▶ WHAT IS BEING ASKED:
What is needed is an exact transcription of the listing, with the images removed.

▶ RECORDS FOR THE EXERCISE:
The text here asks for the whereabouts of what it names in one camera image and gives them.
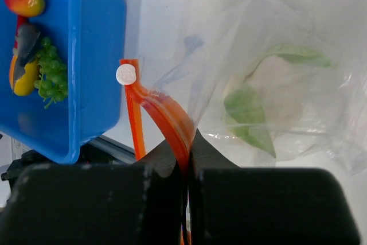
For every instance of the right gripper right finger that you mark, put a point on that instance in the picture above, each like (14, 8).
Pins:
(234, 205)

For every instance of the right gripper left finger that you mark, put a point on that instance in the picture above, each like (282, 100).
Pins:
(92, 203)

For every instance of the white green toy cabbage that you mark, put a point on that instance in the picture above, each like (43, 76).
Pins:
(269, 98)

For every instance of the clear zip top bag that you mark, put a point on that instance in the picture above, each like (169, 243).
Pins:
(182, 90)

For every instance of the red orange toy mango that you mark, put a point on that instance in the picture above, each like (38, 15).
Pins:
(26, 8)

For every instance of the green toy grapes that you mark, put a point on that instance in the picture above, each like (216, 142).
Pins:
(52, 83)

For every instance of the yellow toy mango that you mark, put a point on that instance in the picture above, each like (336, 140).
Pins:
(25, 85)

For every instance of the blue plastic tray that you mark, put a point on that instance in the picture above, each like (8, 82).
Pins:
(89, 35)

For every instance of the grey toy fish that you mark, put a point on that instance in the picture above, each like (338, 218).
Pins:
(28, 44)

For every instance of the red toy chili pepper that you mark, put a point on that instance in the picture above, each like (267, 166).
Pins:
(21, 20)

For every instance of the aluminium mounting rail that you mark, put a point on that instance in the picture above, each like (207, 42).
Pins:
(104, 150)

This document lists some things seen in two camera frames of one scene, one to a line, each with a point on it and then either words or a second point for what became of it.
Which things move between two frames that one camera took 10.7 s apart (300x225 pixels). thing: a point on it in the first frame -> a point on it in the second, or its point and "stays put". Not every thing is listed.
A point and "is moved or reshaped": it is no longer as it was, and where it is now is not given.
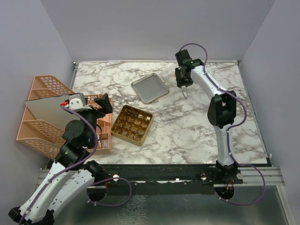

▶ YOUR RESPONSE:
The text here asks for the whereabouts of what it names in one camera image and gives them.
For every instance of the right gripper right finger that you mark, put a point on that instance in the picture above, each like (14, 8).
Pins:
(234, 205)

For every instance of the right gripper left finger that you mark, put a point on that instance in the picture above, each like (282, 100).
Pins:
(92, 203)

For every instance of the white green toy cabbage that you mark, put a point on that instance in the picture above, each like (43, 76).
Pins:
(269, 98)

For every instance of the clear zip top bag that you mark, put a point on that instance in the picture above, each like (169, 243).
Pins:
(182, 90)

For every instance of the red orange toy mango that you mark, put a point on that instance in the picture above, each like (38, 15).
Pins:
(26, 8)

For every instance of the green toy grapes that you mark, put a point on that instance in the picture above, each like (216, 142).
Pins:
(52, 83)

For every instance of the yellow toy mango that you mark, put a point on that instance in the picture above, each like (336, 140).
Pins:
(25, 85)

For every instance of the blue plastic tray that you mark, put a point on that instance in the picture above, each like (8, 82).
Pins:
(89, 35)

For every instance of the grey toy fish that you mark, put a point on that instance in the picture above, each like (338, 218).
Pins:
(28, 44)

For every instance of the red toy chili pepper that you mark, put a point on that instance in the picture above, each like (267, 166).
Pins:
(21, 20)

For every instance of the aluminium mounting rail that you mark, put a point on that instance in the picture above, each like (207, 42).
Pins:
(104, 150)

This document lists some things seen in two camera frames of one scene, one to a line, each with a point on it and then either words or a second point for what became of it.
Which things move between two frames that one camera took 10.7 s apart (300x225 pixels). thing: a point on it in the first frame -> a point on it in the second, or its point and "stays put". Not every thing is listed.
A point and "is moved or reshaped": it is no longer as it was, and where it is now is not given.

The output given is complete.